Illinois is the newest among the U.S. states where marijuana is legal for recreational use. The law came into effect on January 1, making Illinois the first-ever state to legalize pot sales through the state legislature. Most other weed-friendly states did so through ballot initiatives. Right now, there aren’t many dispensaries where we can get our weed, but that number is expected to rise during this year.

5. Maine

Unlike most states, Maine allows users to own and carry up to a whopping 2.5 oz of weed, almost double the usual amount. In addition, as a user, we can grow only up to 12 cannabis plants in your home

6. Massachusetts

Within Massachusetts, we can grow as many as 12 weed plants in our household. However, we can only carry one ounce of weed at any given time.

7. Michigan

Michigan has followed Maine’s example and, after passing Proposition 1 in 2018, the state had legalized possession and sales of pot. Like in Maine, we can own as many as 12 plants in our household and have as much as 2.5 oz on our person.

8. Nevada

Nevada’s pot sales have been extremely popular. At one point in 2017, most dispensaries ran out of pot because of the high demand.

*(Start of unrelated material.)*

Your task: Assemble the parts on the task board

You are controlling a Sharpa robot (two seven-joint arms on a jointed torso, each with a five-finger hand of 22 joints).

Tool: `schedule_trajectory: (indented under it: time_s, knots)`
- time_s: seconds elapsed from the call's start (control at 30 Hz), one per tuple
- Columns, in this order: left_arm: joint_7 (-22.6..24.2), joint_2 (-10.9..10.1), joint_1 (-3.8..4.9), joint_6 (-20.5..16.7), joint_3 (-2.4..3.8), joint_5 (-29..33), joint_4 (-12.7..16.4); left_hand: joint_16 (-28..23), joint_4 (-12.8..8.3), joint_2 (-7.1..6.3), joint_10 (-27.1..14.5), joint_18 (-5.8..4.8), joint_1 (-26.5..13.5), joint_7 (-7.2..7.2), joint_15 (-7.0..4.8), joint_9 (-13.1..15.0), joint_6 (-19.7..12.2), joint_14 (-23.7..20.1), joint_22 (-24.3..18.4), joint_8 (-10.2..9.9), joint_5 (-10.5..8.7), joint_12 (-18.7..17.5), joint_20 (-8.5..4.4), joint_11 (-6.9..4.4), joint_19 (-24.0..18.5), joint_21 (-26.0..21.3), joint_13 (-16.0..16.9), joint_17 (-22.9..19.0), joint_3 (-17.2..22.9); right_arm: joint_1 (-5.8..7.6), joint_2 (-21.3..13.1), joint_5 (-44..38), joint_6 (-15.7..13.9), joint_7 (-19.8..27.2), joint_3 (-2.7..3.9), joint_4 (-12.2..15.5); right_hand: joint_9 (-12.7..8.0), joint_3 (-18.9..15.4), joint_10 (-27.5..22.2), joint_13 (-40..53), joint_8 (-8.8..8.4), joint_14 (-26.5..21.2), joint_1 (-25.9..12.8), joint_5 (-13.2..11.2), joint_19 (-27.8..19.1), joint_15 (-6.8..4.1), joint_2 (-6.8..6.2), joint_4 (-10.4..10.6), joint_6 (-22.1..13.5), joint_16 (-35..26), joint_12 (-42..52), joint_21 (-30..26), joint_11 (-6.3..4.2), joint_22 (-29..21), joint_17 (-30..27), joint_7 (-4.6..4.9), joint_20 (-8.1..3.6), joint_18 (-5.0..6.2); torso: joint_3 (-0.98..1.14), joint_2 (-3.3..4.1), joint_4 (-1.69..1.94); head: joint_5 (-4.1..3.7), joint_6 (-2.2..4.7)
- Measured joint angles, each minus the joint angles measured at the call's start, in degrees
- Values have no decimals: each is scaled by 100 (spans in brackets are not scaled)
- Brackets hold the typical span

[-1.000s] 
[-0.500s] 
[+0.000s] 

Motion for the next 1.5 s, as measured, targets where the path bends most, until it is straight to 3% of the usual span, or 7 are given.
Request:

Laws are a bit complicated if you’re a user living in Nevada. For instance, we can carry no more than a single ounce of weed or ⅛ of an ounce of pot edibles and concentrates. However, we can’t grow our plants unless we live at least 25 miles from the nearest brick-and-mortar dispensary.

9. Oregon

Since 2015, an average Oregon resident could grow only about four plants in their home and carry a single ounce of pot. Though that’s not as much as in other states, the weed business has nevertheless benefited Oregonian entrepreneurs.

10. Vermont

Vermont legalized recreational pot use through the state legislature. However, it still has rather restrictive laws when compared to other U.S. states where marijuana is legal. For instance, we can own up to a single ounce of weed at any point, but we’re only allowed to grow two plants in our home. 

11. Washington

A pioneer like Colorado, Washington legalized recreational pot smoking back in 2012. As a user, we can carry just one ounce of weed. However, if we want a license to grow a plant, we have to prove that we require pot for medical purposes.

12. Washington, D.C.

The District of Columbia has legalized recreational pot use in 2014. According to the legislature, we can possess up to 2 ounces of weed and “gift” as much as an ounce to any adult over 21.